Comment 6 QA Administrators 2016-11-08 11:33:49 UTC Comment hidden (obsolete)
Comment 7 QA Administrators 2020-10-24 05:12:47 UTC Comment hidden (obsolete)
Comment 8 Samphan Raruenrom 2020-12-04 12:12:06 UTC
LibreOffice relies on ICU to break Thai words. ICU uses a greedy dictionary-based longest-matching Thai word-segmentation algorithm, e.g. it stops when found the first possible segmentation "การก|ระ|ทำ" (การก happens to really be a valid Thai word).

To fix this issue, one needs to implement a slightly better maximal-matching algorithm in ICU. It will still fail in some other rarer cases anyway.

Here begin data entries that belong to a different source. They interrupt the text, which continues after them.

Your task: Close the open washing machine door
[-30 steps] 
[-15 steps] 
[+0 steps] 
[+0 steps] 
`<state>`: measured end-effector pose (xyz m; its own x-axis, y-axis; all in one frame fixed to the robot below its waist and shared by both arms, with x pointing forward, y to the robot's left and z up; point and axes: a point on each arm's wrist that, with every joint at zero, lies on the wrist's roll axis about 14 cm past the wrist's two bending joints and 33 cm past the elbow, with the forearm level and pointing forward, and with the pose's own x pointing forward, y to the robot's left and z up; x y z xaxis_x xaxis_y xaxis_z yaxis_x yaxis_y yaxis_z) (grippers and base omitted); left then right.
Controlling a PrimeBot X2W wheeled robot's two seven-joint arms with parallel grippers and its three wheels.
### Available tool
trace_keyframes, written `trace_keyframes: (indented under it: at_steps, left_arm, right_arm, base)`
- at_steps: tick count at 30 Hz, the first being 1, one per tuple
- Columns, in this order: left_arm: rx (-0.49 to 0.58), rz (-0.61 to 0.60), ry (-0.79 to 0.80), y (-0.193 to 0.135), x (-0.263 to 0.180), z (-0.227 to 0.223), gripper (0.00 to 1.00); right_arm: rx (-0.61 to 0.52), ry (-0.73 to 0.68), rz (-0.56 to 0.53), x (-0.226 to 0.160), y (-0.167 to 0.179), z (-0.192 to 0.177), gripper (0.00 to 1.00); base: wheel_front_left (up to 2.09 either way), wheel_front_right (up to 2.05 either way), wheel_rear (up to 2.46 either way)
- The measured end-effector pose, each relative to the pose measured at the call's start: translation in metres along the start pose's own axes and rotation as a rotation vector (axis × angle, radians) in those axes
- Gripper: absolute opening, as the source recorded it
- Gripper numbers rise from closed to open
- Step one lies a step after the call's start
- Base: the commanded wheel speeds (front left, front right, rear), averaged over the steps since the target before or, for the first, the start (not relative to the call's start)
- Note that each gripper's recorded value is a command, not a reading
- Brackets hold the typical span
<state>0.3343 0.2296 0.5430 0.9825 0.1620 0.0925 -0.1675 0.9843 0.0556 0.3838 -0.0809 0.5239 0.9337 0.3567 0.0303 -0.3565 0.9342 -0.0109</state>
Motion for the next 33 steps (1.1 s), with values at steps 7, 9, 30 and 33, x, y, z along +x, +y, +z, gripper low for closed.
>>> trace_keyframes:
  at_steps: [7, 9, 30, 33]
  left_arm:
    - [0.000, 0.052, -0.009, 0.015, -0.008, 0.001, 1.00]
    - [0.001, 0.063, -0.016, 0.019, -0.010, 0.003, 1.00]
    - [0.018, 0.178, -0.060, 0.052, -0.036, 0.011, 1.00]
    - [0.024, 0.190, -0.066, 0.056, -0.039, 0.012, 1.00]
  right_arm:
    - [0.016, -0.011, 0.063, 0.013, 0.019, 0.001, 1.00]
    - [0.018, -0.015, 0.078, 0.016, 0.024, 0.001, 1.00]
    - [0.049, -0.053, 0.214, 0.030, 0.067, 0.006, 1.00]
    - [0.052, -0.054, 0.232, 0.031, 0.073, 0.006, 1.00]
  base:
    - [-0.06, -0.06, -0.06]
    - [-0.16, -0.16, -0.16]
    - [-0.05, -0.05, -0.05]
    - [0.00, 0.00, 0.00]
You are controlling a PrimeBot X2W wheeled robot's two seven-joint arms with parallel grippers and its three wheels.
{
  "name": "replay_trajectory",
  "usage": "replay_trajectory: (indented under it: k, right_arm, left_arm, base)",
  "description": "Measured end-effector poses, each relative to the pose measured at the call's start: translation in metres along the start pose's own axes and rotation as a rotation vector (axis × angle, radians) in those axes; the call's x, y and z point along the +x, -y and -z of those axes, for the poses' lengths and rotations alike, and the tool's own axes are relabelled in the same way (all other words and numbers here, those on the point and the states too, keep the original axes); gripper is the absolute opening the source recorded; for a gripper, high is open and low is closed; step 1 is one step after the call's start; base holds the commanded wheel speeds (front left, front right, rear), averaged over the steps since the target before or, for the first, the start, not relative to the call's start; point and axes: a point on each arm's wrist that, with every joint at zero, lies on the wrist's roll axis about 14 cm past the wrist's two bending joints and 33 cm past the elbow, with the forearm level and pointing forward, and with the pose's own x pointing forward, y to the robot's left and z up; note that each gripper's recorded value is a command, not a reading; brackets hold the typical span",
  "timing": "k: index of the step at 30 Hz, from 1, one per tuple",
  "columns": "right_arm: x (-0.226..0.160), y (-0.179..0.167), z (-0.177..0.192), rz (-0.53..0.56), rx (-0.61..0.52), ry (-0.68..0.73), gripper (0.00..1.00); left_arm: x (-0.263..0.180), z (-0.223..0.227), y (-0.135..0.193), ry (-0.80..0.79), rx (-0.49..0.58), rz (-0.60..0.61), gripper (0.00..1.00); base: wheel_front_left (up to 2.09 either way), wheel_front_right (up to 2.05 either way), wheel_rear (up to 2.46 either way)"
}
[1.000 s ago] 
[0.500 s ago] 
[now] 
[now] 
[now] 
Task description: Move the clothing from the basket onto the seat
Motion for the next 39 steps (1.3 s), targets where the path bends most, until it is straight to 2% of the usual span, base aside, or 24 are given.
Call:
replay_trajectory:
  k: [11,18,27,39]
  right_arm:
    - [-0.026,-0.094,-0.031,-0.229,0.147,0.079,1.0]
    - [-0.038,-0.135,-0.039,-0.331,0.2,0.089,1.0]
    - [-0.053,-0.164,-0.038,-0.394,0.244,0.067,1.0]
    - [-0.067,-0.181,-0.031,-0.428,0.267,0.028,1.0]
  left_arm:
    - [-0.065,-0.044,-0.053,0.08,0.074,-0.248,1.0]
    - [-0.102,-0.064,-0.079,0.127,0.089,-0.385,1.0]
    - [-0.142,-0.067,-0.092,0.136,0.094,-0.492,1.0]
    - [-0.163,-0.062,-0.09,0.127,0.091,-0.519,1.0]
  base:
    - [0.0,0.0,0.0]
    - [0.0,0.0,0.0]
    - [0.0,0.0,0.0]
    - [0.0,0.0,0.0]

BTW, this kind of problem happens very rarely in real-world Thai because the ambiguous sequences are rare and must be at the end of a line. I never hear a Thai complain about this.
Comment 9 Buovjaga 2020-12-04 13:17:27 UTC
(In reply to Samphan Raruenrom from comment #8)
> LibreOffice relies on ICU to break Thai words. ICU uses a greedy
> dictionary-based longest-matching Thai word-segmentation algorithm, e.g. it
> stops when found the first possible segmentation "การก|ระ|ทำ" (การก happens
> to really be a valid Thai word).
> 
> To fix this issue, one needs to implement a slightly better maximal-matching
> algorithm in ICU. It will still fail in some other rarer cases anyway.
> 
> BTW, this kind of problem happens very rarely in real-world Thai because the
> ambiguous sequences are rare and must be at the end of a line. I never hear
> a Thai complain about this.

Thanks a lot. Let's close this as notourbug.